[TRY IT]: Repeat the lines of the data that follow, please, starting at the first and stopping after the one with "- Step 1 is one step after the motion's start".

[DATA PROVIDED]:
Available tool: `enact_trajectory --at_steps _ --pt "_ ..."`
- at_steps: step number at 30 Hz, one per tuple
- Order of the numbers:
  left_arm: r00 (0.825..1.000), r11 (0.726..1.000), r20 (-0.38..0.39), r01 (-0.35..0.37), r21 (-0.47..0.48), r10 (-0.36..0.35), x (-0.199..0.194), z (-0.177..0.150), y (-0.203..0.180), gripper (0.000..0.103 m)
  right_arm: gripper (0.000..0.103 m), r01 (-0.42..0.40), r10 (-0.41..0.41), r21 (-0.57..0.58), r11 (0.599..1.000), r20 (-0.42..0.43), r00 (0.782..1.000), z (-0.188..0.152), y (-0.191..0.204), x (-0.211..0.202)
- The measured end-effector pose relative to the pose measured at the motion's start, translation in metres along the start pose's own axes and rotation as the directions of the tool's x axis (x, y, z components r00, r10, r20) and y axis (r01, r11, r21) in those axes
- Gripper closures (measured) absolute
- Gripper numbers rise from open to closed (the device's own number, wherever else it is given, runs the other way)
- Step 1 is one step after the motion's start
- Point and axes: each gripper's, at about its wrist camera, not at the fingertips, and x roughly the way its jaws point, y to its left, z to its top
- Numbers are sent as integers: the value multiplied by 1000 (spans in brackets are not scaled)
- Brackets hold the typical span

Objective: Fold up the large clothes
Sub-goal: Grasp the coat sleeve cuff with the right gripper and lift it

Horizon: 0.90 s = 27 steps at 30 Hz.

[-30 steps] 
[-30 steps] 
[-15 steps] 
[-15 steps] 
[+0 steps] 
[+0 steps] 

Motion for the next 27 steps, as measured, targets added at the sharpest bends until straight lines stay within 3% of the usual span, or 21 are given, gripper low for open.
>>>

[ANSWER SPACE]:
Available tool: `enact_trajectory --at_steps _ --pt "_ ..."`
- at_steps: step number at 30 Hz, one per tuple
- Order of the numbers:
  left_arm: r00 (0.825..1.000), r11 (0.726..1.000), r20 (-0.38..0.39), r01 (-0.35..0.37), r21 (-0.47..0.48), r10 (-0.36..0.35), x (-0.199..0.194), z (-0.177..0.150), y (-0.203..0.180), gripper (0.000..0.103 m)
  right_arm: gripper (0.000..0.103 m), r01 (-0.42..0.40), r10 (-0.41..0.41), r21 (-0.57..0.58), r11 (0.599..1.000), r20 (-0.42..0.43), r00 (0.782..1.000), z (-0.188..0.152), y (-0.191..0.204), x (-0.211..0.202)
- The measured end-effector pose relative to the pose measured at the motion's start, translation in metres along the start pose's own axes and rotation as the directions of the tool's x axis (x, y, z components r00, r10, r20) and y axis (r01, r11, r21) in those axes
- Gripper closures (measured) absolute
- Gripper numbers rise from open to closed (the device's own number, wherever else it is given, runs the other way)
- Step 1 is one step after the motion's start

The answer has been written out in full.